Additionally, whilst still dealing with the "irreducible complexity" canard, another paper that is apposite is this one:
Axle-less F1-ATPase rotates in the correct direction by Shou Furuike, Mohammad Delawar Hossain, Yasushi Maki, Kengo Adachi, Toshiharu Suzuki, Ayako Kohori, Hiroyasu Itoh, Masasuke Yoshida and Kazuhiko Kinosita, Jr., Science, 319 955-958 (No. 5865, 15 February 2008)
Furuike et al, 2008 wrote:F1–adenosine triphosphatase (ATPase) is an ATP-driven rotary molecular motor in which the central γ subunit rotates inside a cylinder made of three α and three β subunits alternately arranged. The rotor shaft, an antiparallel α-helical coiled coil of the amino and carboxyl termini of the γ subunit, deeply penetrates the central cavity of the stator cylinder. We truncated the shaft step by step until the remaining rotor head would be outside the cavity and simply sat on the concave entrance of the stator orifice. All truncation mutants rotated in the correct direction, implying torque generation, although the average rotary speeds were low and short mutants exhibited moments of irregular motion. Neither a fixed pivot nor a rigid axle was needed for rotation of F1-ATPase.
In other words, the above scientists experimentally dismantled parts of a supposedly "irreducibly complex" rotation system similar to the bacterial flagellum, and found that the resulting partially dismantled entity still functioned.
However, let's put all of this aside for the moment and address a central issue that has never been faced by any ID proponents.

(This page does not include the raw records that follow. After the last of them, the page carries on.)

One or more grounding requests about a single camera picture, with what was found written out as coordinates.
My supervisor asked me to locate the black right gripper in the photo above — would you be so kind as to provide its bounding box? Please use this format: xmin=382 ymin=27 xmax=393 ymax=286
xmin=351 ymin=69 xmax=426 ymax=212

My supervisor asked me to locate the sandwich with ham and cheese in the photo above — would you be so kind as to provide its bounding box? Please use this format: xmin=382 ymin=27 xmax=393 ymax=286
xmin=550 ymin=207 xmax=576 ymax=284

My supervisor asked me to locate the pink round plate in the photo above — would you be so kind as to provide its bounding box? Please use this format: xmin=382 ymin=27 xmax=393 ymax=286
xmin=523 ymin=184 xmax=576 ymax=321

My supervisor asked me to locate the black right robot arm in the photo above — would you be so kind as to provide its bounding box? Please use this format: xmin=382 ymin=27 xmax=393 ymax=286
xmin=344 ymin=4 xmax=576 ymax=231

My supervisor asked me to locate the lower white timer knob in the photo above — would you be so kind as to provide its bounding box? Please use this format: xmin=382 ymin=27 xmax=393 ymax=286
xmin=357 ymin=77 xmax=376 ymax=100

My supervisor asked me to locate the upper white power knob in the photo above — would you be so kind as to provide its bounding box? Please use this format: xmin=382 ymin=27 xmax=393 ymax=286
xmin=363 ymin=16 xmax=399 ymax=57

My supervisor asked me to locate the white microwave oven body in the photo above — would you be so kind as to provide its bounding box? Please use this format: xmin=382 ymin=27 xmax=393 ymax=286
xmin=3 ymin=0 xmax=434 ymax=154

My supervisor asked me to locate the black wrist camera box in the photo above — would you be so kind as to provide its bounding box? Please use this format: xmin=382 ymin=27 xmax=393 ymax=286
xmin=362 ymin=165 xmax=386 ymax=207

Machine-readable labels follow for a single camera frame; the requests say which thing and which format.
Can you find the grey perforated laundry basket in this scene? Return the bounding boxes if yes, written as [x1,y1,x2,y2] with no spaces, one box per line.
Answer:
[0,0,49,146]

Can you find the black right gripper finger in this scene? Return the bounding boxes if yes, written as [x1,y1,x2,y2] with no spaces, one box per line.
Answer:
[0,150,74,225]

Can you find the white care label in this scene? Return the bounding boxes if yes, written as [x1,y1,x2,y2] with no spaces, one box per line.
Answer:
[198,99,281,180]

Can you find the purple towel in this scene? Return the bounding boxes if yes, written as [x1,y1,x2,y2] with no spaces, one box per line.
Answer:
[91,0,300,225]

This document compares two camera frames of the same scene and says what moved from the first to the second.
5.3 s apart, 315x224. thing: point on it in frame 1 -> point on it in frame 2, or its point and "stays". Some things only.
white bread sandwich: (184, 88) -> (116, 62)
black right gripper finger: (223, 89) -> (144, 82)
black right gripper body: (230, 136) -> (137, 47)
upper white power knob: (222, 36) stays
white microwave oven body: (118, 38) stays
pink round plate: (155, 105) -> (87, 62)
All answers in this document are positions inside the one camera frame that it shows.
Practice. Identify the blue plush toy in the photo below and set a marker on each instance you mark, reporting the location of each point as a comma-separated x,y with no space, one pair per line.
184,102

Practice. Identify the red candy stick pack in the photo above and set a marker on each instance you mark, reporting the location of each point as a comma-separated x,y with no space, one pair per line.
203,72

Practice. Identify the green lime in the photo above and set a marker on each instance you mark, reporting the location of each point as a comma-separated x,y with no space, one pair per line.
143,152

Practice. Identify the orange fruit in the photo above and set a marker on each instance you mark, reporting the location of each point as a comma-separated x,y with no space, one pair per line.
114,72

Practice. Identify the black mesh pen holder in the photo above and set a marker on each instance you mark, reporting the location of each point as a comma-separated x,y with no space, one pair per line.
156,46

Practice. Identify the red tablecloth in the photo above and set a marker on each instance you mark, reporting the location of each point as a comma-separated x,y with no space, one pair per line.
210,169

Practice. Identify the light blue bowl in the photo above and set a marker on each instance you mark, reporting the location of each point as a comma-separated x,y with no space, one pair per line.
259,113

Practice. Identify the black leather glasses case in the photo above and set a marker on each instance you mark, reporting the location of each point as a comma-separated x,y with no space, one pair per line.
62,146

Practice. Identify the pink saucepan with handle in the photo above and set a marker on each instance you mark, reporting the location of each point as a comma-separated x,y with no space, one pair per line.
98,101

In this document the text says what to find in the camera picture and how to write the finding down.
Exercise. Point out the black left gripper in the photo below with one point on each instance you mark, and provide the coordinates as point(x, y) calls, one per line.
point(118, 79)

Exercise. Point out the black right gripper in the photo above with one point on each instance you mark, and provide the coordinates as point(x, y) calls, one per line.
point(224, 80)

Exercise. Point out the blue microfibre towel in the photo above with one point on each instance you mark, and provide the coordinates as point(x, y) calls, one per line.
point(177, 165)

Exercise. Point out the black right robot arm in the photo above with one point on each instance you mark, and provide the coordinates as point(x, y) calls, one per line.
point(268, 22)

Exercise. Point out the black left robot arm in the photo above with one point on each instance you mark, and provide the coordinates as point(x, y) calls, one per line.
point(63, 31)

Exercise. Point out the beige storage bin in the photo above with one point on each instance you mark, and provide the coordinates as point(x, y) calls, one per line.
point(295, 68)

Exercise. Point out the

Namely that the entire concept of "irreducible complexity" as erected by Behe was a canard right from the start, because he wasn't even the first person to alight upon such systems. The first person to alight upon such systems was the evolutionary biologist Hermann Joseph Müller, who did so way back in 1918. His paper in Genetics where this is first stated is the following paper:
Genetic Variability, Twin Hybrids and Constant Hybrids in a Case of Balanced Lethal Factors by Hermann Joseph Müller, Genetics, 3(5): 422-499 (1918)

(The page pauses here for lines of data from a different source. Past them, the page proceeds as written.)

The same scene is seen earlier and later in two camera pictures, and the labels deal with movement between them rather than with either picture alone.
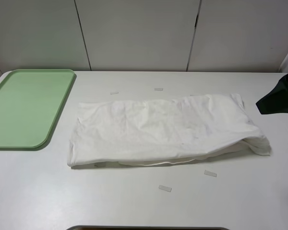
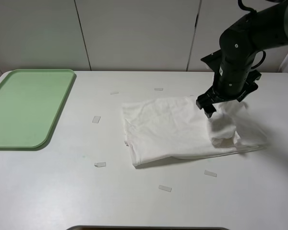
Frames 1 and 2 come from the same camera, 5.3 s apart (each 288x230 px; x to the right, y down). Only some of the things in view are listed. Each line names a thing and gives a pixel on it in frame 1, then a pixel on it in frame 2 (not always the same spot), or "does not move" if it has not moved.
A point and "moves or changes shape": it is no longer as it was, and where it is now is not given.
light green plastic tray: x=25 y=107 does not move
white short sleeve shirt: x=166 y=129 moves or changes shape
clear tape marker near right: x=210 y=173 does not move
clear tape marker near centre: x=165 y=188 does not move
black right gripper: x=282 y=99 → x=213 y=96
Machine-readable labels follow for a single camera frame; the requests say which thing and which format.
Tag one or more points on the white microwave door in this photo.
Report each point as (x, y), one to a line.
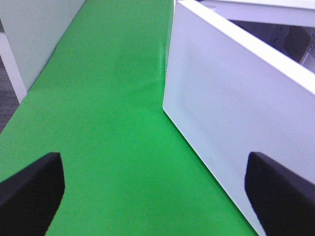
(230, 94)

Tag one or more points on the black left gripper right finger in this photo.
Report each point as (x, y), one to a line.
(283, 201)

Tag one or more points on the green table cloth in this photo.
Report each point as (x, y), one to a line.
(98, 102)

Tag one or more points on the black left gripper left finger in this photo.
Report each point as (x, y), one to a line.
(30, 198)

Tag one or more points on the white table frame leg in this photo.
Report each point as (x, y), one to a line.
(12, 68)

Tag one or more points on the white microwave oven body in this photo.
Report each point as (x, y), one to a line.
(286, 25)

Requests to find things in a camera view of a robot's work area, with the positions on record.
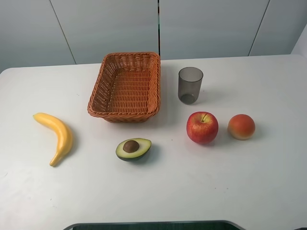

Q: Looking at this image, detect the halved avocado with pit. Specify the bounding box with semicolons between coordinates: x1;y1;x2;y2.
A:
116;138;152;161

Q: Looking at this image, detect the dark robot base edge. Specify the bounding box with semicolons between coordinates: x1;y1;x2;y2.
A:
65;220;243;230

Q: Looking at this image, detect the orange wicker basket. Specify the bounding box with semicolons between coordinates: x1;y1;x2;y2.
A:
87;52;161;123

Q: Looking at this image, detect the red apple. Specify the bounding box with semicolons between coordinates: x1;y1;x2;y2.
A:
186;112;219;145

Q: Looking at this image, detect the grey translucent plastic cup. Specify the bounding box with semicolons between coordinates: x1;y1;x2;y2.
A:
178;67;203;105

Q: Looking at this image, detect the orange peach fruit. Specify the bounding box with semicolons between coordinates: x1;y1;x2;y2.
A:
227;114;256;140

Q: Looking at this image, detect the yellow banana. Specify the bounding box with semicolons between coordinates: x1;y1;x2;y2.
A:
33;113;73;167

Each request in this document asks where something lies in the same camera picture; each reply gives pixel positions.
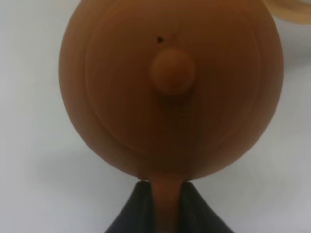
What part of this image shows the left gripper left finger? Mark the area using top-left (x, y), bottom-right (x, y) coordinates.
top-left (105, 181), bottom-right (154, 233)

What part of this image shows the left orange cup saucer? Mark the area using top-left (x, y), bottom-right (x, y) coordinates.
top-left (263, 0), bottom-right (311, 25)

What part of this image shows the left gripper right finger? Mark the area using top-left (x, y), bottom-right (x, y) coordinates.
top-left (178, 182), bottom-right (233, 233)

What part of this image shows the brown clay teapot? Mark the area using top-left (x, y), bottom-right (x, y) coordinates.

The requisite quote can be found starting near the bottom of page 464 of that paper, and moving on to page 465, where it reads as follows:
Hermann Joseph Müller, 1918 wrote:Most present-day animals are the result of a long process of evolution, in which at least thousands of mutations must have taken place. Each new mutant in turn must have derived its survival value from the effect upon which it produced upon the 'reaction system' that had been brought into being by the many previously formed factors in cooperation; thus, a complicated machine was gradually built up whose effective working was dependent upon the interlocking action of very numerous different elementary parts or factors, and many of the characters and factors which, when new, were originally merely an asset finally became necessary because other necessary characters and factors had subsequently become changed so as to be dependent upon the former. It must result, in consequence, that a dropping out of, or even a slight change in any one of these parts is very likely to disturb fatally the whole machinery.

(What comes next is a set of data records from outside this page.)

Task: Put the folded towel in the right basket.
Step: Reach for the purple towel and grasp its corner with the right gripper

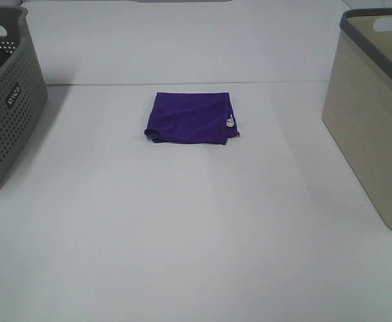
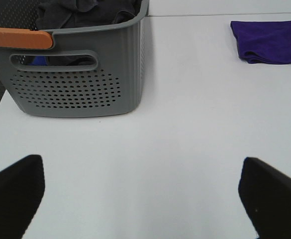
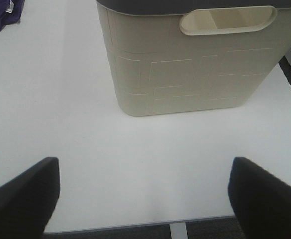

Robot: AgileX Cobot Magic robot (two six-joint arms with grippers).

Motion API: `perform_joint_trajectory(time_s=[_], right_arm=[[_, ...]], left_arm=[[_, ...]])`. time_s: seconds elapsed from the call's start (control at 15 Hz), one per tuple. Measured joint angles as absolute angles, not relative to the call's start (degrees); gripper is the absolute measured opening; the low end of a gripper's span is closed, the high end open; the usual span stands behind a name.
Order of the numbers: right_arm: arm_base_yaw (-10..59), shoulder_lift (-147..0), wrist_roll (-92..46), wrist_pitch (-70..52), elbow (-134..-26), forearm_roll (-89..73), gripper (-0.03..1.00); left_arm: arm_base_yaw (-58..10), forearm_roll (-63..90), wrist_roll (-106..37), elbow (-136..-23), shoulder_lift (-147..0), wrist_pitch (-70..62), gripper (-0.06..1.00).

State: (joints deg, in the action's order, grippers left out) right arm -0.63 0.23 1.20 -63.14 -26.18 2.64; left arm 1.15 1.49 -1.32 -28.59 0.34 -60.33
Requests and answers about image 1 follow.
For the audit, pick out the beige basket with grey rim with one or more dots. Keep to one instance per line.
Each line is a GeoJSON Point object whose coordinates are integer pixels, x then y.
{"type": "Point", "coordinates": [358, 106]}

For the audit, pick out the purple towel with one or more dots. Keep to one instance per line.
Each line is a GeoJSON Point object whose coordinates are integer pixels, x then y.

So, Müller alighted upon so-called "irreducibly complex" systems in 1918. He and other evolutionary biologists placed this on a rigorous footing by the 1930s, before Behe was even born. Behe's canard has been KNOWN to be a canard for over six decades. More to the point, Müller alighted upon these structures NOT as a "problem" for evolutionary biology, but as a natural outcome of evolutionary processes. The mechanism by which they arise is known as the Müllerian Two Step, which is described succinctly as follows:
[1] Add a component;
[2] Make it necessary.
Müller and other contemporaries placed this on a rigorous footing by the 1930s. Therefore Behe's "irreducible complexity" nonsense was known to be a canard by actual biologists the moment he aired it in public.
So, it looks as if once again, the hype surrounding ID doesn't withstand critical scrutiny. More to the point, real science is busy answering the assorted questions that are open in this area, as opposed to adopting the stance of "I can't figure out how it was done, therefore evolution couldn't have done it, therefore magic man".